Emil O. W. Kirkegaard
We present and analyze data from a dataset of 2358 Danish first names and socioeconomic outcomes not previously made available to the public (Navnehjulet, the Name Wheel). We visualize the data and show that there is a general socioeconomic factor with indicator loadings in the expected directions (positive: income, owning your own place; negative: having a criminal conviction, being without a job). This result holds after controlling for age and for each gender alone. It also holds when analyzing the data in age bins. The factor loading of being married depends on analysis method, so it is more difficult to interpret.

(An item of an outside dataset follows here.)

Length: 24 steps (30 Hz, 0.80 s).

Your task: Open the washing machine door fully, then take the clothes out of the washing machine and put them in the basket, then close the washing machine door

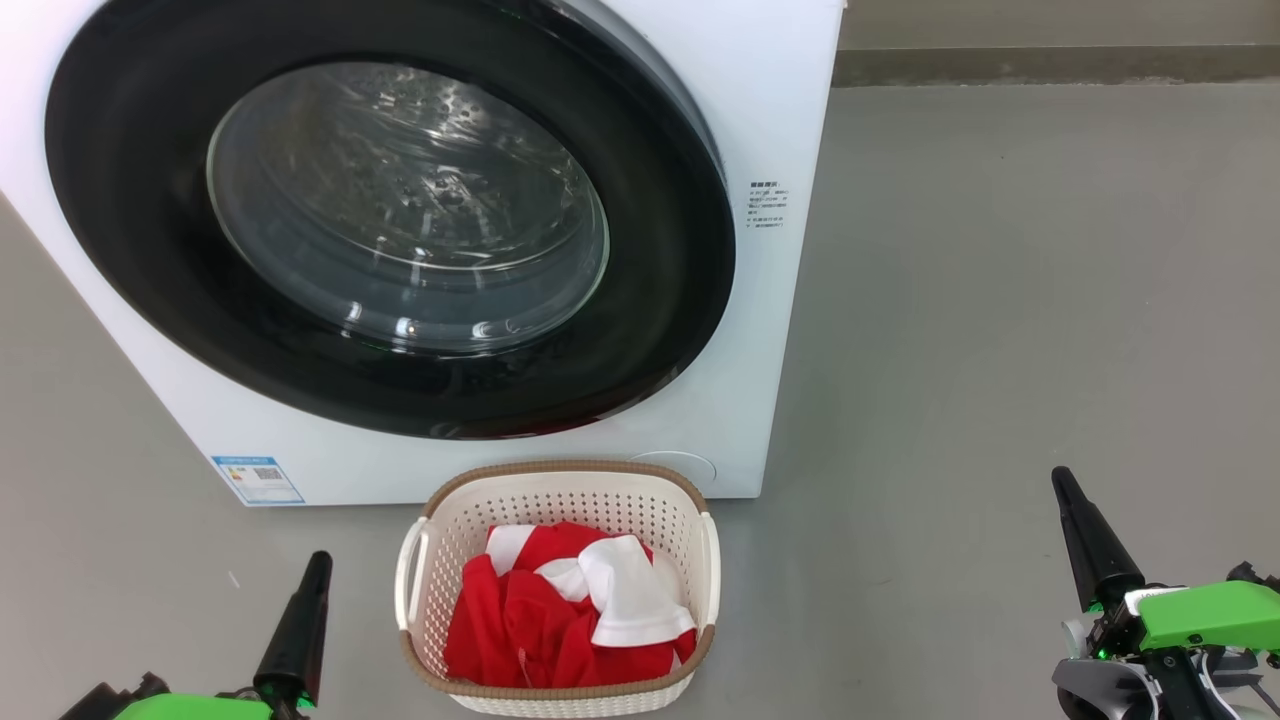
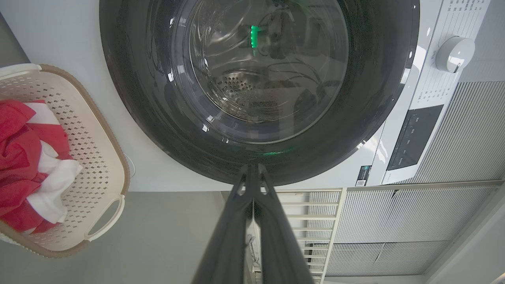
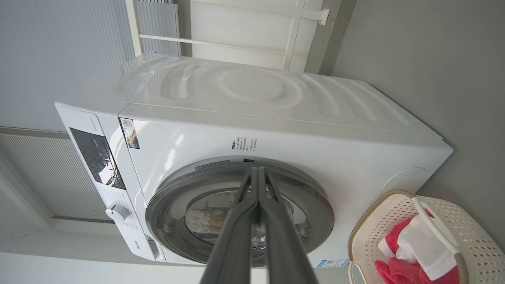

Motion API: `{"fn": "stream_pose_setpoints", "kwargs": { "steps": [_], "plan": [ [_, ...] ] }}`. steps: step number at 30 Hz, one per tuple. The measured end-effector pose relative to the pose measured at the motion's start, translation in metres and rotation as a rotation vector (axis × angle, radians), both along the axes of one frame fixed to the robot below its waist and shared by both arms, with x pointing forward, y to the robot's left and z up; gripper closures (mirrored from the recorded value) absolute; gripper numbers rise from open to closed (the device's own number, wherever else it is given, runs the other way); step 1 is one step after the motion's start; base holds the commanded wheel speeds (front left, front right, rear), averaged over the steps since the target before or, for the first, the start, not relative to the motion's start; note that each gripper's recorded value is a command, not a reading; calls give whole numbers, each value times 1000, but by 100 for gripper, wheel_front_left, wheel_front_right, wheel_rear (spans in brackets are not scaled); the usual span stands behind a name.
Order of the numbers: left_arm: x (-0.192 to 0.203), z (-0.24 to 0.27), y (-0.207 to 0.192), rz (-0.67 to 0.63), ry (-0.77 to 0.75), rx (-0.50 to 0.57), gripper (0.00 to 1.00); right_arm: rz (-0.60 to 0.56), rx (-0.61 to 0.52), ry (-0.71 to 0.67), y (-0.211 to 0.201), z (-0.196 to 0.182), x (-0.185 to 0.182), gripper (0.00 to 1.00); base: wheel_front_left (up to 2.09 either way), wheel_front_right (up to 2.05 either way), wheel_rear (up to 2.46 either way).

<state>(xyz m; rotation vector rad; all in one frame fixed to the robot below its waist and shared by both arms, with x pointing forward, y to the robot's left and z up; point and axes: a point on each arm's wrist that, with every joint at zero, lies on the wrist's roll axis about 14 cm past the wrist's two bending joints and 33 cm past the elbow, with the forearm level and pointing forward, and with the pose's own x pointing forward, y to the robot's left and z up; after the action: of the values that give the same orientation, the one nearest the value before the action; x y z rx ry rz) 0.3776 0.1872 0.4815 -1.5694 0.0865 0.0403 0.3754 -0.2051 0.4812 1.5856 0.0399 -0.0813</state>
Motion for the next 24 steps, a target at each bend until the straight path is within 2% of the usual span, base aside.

A pseudofertility is calculated based on the population size for the names for the years 2012 and 2015. This value is negatively correlated with the S factor score r = -.35 [95CI: -.39; -.31], but the relationship seems to be somewhat non-linear and there is an upward trend at the very high end of the S factor. The relationship is strongly driven by relatively uncommon names who have high pseudofertility and low to very low S scores. The n-weighted correlation is -.21 [95CI: -.25; -.17]. This dysgenic pseudofertility seems to be mostly driven by Arabic and African names.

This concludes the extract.